Gather, from the data below, each line in which the word "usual" occurs.

------------------------------------------------------------

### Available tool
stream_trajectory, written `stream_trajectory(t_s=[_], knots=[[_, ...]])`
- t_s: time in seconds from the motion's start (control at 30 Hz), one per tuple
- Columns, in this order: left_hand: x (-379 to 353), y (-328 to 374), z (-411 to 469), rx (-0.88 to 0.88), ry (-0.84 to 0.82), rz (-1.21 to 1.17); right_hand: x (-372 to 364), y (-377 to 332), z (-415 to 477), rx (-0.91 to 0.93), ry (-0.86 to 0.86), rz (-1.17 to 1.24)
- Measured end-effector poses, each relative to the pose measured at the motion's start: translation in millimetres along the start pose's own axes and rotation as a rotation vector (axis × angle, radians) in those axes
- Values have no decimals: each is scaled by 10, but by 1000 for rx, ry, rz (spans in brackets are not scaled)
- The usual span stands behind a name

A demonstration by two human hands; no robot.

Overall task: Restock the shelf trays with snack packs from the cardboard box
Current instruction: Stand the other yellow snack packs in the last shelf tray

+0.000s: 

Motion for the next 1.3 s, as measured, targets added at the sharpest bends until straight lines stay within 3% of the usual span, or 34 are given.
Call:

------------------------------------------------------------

> _Answer below_
- The usual span stands behind a name
Motion for the next 1.3 s, as measured, targets added at the sharpest bends until straight lines stay within 3% of the usual span, or 34 are given.

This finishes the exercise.